▶ _TASK OBJECTIVE_
Filter task. Return each line of the material that holds the string "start".

--------

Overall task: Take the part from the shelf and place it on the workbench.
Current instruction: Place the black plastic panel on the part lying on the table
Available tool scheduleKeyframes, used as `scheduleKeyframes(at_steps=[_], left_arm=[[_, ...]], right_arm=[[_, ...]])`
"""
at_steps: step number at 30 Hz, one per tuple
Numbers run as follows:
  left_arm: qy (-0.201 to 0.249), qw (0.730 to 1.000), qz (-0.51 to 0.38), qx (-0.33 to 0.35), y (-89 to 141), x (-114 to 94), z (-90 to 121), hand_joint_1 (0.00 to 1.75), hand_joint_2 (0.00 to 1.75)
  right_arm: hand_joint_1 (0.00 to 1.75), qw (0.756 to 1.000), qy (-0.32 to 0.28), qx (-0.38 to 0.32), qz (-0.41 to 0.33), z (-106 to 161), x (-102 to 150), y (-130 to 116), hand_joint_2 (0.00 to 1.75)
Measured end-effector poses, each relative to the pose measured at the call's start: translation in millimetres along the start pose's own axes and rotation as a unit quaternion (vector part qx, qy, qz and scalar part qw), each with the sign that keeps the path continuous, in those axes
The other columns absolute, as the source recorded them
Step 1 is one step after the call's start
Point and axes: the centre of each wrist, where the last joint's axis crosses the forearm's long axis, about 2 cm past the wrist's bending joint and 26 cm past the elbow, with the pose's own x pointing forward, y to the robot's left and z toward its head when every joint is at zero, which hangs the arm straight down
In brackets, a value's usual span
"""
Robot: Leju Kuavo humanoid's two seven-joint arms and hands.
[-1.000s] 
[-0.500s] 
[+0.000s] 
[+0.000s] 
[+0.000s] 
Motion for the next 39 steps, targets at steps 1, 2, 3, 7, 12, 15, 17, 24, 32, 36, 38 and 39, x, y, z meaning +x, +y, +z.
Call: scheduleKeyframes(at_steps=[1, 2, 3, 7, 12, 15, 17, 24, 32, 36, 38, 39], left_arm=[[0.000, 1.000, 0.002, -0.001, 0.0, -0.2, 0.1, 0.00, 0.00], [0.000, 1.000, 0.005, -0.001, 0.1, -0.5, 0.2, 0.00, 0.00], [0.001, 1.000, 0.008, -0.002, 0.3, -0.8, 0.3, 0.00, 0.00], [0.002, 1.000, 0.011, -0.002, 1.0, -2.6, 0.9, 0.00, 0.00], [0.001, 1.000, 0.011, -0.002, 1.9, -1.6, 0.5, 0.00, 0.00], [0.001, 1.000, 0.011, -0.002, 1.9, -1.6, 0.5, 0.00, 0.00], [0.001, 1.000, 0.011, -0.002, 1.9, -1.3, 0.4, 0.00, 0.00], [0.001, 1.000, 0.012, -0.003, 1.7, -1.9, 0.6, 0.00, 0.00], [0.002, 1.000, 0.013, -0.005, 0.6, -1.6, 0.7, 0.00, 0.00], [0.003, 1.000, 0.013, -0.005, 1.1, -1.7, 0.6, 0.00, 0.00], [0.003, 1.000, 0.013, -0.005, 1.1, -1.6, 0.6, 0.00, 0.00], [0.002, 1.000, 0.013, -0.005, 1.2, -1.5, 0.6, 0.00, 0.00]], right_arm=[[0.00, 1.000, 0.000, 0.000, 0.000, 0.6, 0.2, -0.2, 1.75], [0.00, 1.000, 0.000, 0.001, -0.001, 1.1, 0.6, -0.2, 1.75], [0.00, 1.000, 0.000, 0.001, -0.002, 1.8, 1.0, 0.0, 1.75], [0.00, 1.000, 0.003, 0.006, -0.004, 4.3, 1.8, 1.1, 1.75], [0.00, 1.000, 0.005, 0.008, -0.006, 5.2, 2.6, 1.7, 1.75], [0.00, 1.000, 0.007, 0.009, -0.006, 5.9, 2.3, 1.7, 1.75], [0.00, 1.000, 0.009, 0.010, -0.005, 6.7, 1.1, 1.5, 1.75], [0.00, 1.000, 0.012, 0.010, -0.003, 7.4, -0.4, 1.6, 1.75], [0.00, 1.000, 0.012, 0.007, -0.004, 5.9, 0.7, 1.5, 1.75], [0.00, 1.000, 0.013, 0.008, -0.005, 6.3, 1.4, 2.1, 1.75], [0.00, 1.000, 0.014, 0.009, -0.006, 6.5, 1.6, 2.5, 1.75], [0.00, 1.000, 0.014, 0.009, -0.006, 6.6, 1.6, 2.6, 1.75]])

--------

▶ _SOLUTION FOR THIS TASK_
Measured end-effector poses, each relative to the pose measured at the call's start: translation in millimetres along the start pose's own axes and rotation as a unit quaternion (vector part qx, qy, qz and scalar part qw), each with the sign that keeps the path continuous, in those axes
Step 1 is one step after the call's start

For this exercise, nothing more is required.